Adams Apples is a Ghanaian film series, starring Yvonne Okoro, Joselyn Dumas, John Dumelo, Naa Ashorkor Mensa-Doku, Anima Misa Amoah, Adjetey Anang, Helene Asante, SoulKnight Jazz, Jasmine Baroudi, Vincent McCauley, Roselyn Ngissah, Fred Kanebi. The series consists of ten drama feature films, known as "chapters", produced by Ken Attoh and directed by Shirley Frimpong-Manso.

The film series follows the life of the Adams' family, which is made up of Doris Adams (Anima Misa Amoah), a widow of an ex-diplomat, and her three daughters; Baaba (Okoro), Jennifer (Dumas) and Kuukua (Mensah-Doku), showing how they deal with their complicated family, love lives, individual secrets, lies and regrets. A spin-off television drama series, with the same title premiered in February 2013, and has since started airing on DStv's Africa Magic; the television series is set a year after the tenth chapter of the film series.

==Cast==
- Anima Misa Amoah as Doris Adams
- Yvonne Okoro as Baaba Adams Smith
- Joselyn Dumas as Jennifer Adams
- Naa Ashorkor Mensah-Doku as Kuukua Adams
- Adjetey Anang as Albert Amankwah (or Albert Adams)
- Helene Asante as Ivy Amankwah (or Ivy Adams)
- SoulKnight Jazz as Chris Smith
- John Dumelo as Denu McCarby
- Jasmine Baroudi as Michelle
- Vincent McCauley as Foo
- Fred Kanebi as Gerald
- Roselyn Ngissah as Linda
- Fiifi Coleman as Chidi
- Sesanu Gbadebo as Eric

==Chapters==

Adams Apples film series has constantly been praised for its predominant use of traditional prints costume.

Most chapters in the series were released at a month's interval, and the entire film series screened at a span of over ten months.

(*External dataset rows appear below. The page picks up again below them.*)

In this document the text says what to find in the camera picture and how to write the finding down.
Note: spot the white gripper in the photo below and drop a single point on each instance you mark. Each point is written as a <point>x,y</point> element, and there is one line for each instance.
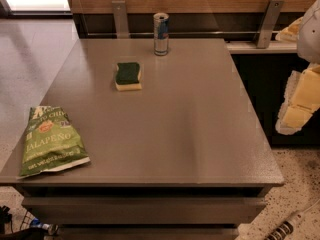
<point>310,34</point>

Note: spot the green jalapeno chip bag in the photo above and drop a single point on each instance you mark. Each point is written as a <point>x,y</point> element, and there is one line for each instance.
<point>51,143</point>

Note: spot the silver blue energy drink can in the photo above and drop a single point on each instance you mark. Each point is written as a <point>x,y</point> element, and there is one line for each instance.
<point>161,35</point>

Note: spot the grey drawer cabinet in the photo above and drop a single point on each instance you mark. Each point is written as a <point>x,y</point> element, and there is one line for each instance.
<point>184,158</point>

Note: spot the white power strip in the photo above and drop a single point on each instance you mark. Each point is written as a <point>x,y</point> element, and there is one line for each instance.
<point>287,226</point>

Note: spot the green yellow sponge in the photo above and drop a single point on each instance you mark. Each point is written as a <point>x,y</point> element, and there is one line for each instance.
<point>128,76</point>

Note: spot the right metal bracket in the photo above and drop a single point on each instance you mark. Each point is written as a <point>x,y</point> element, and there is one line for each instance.
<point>268,23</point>

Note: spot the metal bracket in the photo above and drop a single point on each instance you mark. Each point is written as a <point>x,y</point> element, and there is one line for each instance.
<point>120,19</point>
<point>268,23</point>

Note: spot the left metal bracket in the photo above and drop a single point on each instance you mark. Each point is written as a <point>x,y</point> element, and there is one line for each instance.
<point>120,19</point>

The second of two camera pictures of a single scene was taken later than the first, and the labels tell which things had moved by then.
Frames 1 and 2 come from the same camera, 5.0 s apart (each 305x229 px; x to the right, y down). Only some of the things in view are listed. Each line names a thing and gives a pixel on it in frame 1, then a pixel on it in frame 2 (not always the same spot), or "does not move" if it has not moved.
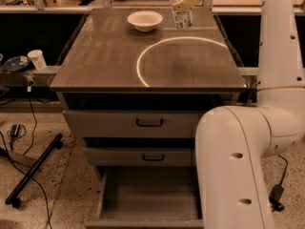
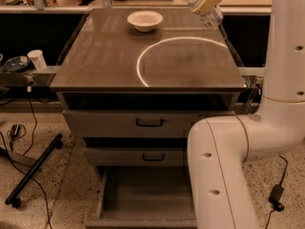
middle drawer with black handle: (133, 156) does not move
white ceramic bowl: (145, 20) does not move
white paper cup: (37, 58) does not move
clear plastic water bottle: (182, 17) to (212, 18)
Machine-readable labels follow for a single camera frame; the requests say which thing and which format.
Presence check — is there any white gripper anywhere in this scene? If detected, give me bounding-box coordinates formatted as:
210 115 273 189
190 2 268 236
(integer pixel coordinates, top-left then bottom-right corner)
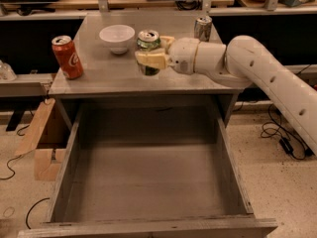
135 36 200 75

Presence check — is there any green soda can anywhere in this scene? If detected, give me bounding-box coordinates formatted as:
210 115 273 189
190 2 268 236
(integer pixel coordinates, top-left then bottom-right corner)
137 30 160 76

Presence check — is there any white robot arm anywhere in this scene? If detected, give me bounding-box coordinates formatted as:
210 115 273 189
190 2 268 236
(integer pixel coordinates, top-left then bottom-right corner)
135 36 317 154

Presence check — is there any silver blue energy drink can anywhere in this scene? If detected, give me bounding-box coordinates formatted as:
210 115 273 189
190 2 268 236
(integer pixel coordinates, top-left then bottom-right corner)
194 16 212 42

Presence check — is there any red cola can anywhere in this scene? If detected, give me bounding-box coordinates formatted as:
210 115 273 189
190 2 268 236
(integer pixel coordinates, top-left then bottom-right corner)
52 36 83 79

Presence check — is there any grey open top drawer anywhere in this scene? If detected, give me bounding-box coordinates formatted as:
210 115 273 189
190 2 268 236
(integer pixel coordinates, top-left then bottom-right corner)
18 98 277 238

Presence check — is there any white bowl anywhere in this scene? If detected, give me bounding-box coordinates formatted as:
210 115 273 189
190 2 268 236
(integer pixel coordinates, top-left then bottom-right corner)
99 25 135 55

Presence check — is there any grey cabinet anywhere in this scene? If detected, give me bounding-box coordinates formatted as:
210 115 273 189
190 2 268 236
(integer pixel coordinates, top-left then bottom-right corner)
50 11 243 133

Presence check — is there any cardboard box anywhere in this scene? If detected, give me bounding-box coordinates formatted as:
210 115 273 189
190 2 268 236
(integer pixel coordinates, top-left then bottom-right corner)
15 98 69 181

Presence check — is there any clear plastic object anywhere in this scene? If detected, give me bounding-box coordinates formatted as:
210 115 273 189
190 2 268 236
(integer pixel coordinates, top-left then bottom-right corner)
0 60 17 82

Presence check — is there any black power adapter cable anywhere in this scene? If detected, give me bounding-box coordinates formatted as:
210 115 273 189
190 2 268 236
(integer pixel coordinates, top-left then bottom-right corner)
260 102 315 162

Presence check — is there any black floor cable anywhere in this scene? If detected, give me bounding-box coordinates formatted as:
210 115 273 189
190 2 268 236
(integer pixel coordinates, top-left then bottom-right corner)
0 124 51 230

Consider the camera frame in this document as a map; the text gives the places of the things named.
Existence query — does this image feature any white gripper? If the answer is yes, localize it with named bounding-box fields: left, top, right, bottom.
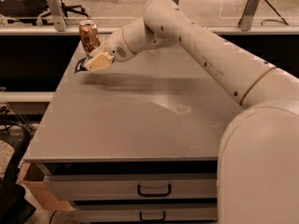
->
left=83, top=28, right=136, bottom=73

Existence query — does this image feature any blue rxbar blueberry wrapper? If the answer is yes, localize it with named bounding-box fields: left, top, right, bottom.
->
left=74, top=57, right=89, bottom=74

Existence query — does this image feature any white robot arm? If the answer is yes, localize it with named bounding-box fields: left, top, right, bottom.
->
left=83, top=0, right=299, bottom=224

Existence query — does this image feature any orange crushed soda can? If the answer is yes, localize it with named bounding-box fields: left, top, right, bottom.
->
left=78, top=19, right=100, bottom=57

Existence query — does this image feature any black office chair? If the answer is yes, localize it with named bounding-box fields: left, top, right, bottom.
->
left=0, top=0, right=88, bottom=25

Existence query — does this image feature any upper grey drawer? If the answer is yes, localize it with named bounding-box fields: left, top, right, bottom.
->
left=43, top=174, right=217, bottom=201

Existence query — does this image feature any grey drawer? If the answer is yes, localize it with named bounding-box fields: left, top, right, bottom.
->
left=43, top=174, right=217, bottom=201
left=72, top=203, right=218, bottom=224

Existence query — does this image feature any lower grey drawer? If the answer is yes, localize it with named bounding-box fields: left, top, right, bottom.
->
left=72, top=203, right=218, bottom=224

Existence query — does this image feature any black chair at left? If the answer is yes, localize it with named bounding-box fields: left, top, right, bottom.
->
left=0, top=120, right=36, bottom=224

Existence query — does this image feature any left metal bracket post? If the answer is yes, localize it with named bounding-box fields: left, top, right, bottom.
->
left=47, top=0, right=66, bottom=32

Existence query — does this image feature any white horizontal rail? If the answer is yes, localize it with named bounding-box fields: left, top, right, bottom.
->
left=0, top=91, right=54, bottom=103

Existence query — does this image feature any right metal bracket post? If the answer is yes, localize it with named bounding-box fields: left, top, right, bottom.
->
left=238, top=0, right=260, bottom=31

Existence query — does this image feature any black upper drawer handle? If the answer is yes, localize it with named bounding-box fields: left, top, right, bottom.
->
left=136, top=184, right=172, bottom=198

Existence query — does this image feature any black drawer handle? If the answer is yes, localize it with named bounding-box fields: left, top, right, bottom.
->
left=136, top=184, right=172, bottom=198
left=138, top=211, right=166, bottom=222

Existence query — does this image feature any black lower drawer handle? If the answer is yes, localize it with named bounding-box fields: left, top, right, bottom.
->
left=138, top=211, right=166, bottom=222

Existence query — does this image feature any black cable on floor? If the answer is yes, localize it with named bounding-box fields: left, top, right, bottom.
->
left=260, top=0, right=290, bottom=27

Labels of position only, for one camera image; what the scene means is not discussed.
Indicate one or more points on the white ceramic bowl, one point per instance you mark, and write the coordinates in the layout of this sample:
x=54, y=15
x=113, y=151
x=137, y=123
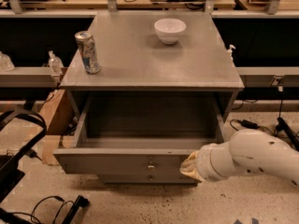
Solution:
x=169, y=31

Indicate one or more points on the small white pump bottle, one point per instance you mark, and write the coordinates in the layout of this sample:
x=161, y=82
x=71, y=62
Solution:
x=231, y=50

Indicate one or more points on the grey wooden drawer cabinet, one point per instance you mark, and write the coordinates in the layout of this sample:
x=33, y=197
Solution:
x=134, y=61

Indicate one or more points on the grey top drawer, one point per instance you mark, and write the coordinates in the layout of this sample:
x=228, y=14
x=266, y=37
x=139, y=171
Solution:
x=132, y=135

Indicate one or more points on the black chair frame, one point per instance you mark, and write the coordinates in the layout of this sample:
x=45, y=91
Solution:
x=10, y=175

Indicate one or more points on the padded gripper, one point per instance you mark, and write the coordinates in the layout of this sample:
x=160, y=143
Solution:
x=205, y=163

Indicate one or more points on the clear sanitizer bottle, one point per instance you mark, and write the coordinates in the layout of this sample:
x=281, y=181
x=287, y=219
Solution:
x=55, y=63

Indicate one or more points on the brown cardboard box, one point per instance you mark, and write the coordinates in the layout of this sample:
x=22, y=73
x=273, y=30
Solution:
x=58, y=113

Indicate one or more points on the silver blue drink can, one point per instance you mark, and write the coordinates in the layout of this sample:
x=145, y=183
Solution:
x=87, y=50

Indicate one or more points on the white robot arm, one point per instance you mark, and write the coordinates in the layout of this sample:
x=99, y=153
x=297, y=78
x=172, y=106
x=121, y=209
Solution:
x=248, y=152

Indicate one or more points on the clear plastic bottle far left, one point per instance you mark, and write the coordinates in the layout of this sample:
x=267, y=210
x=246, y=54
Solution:
x=5, y=62

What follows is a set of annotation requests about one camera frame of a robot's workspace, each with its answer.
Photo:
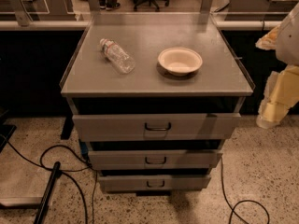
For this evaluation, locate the grey middle drawer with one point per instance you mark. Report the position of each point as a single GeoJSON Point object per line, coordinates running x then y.
{"type": "Point", "coordinates": [154, 159]}

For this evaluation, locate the clear plastic water bottle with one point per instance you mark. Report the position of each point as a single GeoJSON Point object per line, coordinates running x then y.
{"type": "Point", "coordinates": [122, 61]}

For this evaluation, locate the white horizontal rail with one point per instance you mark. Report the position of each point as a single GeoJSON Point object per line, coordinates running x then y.
{"type": "Point", "coordinates": [81, 25]}

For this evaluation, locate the white paper bowl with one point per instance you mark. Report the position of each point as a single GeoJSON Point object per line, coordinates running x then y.
{"type": "Point", "coordinates": [180, 61]}

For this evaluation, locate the grey bottom drawer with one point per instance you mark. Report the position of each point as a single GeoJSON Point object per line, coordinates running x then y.
{"type": "Point", "coordinates": [134, 183]}

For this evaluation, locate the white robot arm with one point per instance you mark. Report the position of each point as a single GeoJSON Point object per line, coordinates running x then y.
{"type": "Point", "coordinates": [284, 39]}

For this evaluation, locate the black metal floor bar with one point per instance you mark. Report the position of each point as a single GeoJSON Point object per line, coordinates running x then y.
{"type": "Point", "coordinates": [43, 207]}

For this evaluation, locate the grey drawer cabinet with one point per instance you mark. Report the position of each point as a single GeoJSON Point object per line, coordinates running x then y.
{"type": "Point", "coordinates": [92, 86]}

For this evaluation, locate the grey drawer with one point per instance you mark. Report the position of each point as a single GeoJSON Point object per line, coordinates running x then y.
{"type": "Point", "coordinates": [134, 183]}
{"type": "Point", "coordinates": [145, 127]}
{"type": "Point", "coordinates": [154, 159]}

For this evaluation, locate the grey top drawer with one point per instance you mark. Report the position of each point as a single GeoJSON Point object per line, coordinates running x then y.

- Adams Apples: The Family Ties (2011)
- Adams Apples: Twisted Connections (2011)
- Adams Apples: Musical Chairs (2011)
- Adams Apples: Torn (2011)
- Adams Apples: Duplicity (2011)
- Adams Apples: Showdown (2011)
- Adams Apples: Confessions (2011)
- Adams Apples: Fight or Flight (2012)
- Adams Apples: Rescue Mission (2012)
- Adams Apples: New Beginnings (2012)

==Release==
Official trailer for the first Chapter in the series was released on 15 April 2011. The first installment in the series premiered on 21 April 2011 and the concluding chapter was released on 25 May 2012. A complete DVD set, containing all ten films in the series was released in December 2012. Adams Apples is available for streaming on Demand Africa .

==Critical reception==
Each film in the series was generally positively received. Nollywood Reinvented, in its review of the film's final installment, praised everything about the film and commented: "Shirley was successful in making this movie ‘more than a conqueror’. The fascinating thing about the Adams Apples movies is the wide range of topics it touches on (if not fully addresses). Conquering love in the face of age differences... how to deal with competitive love... the ability to discern lust from love, a quest for adventure and a lean towards reality... dealing with the mistakes of the past. Above all, realizing the importance of family and trusting God to work things out". Victor Olatoye of Nollywood Critics, in his review of chapter 1 to 3 of the film, commended the character development, gave a 3.5 out of 4 stars and concluded: "If you are looking for a good movie that can make you feel a little happier, smarter, sexier, funnier, more excited and yet full of wahala if that's what you want, then Adams Apples it is. Go ahead and take a pluck, sink your teeth in them, but just know there will be troubles". Circumspecte in its overview of the film series comments: "I'll employ one word to describe Shirley Frimpong Manso's latest film, Adams Apples - delightful. And it is, in every sense of the word. From the script, to the characters, to the picture quality, the music, costume, promotion, everything really, was tastefully done".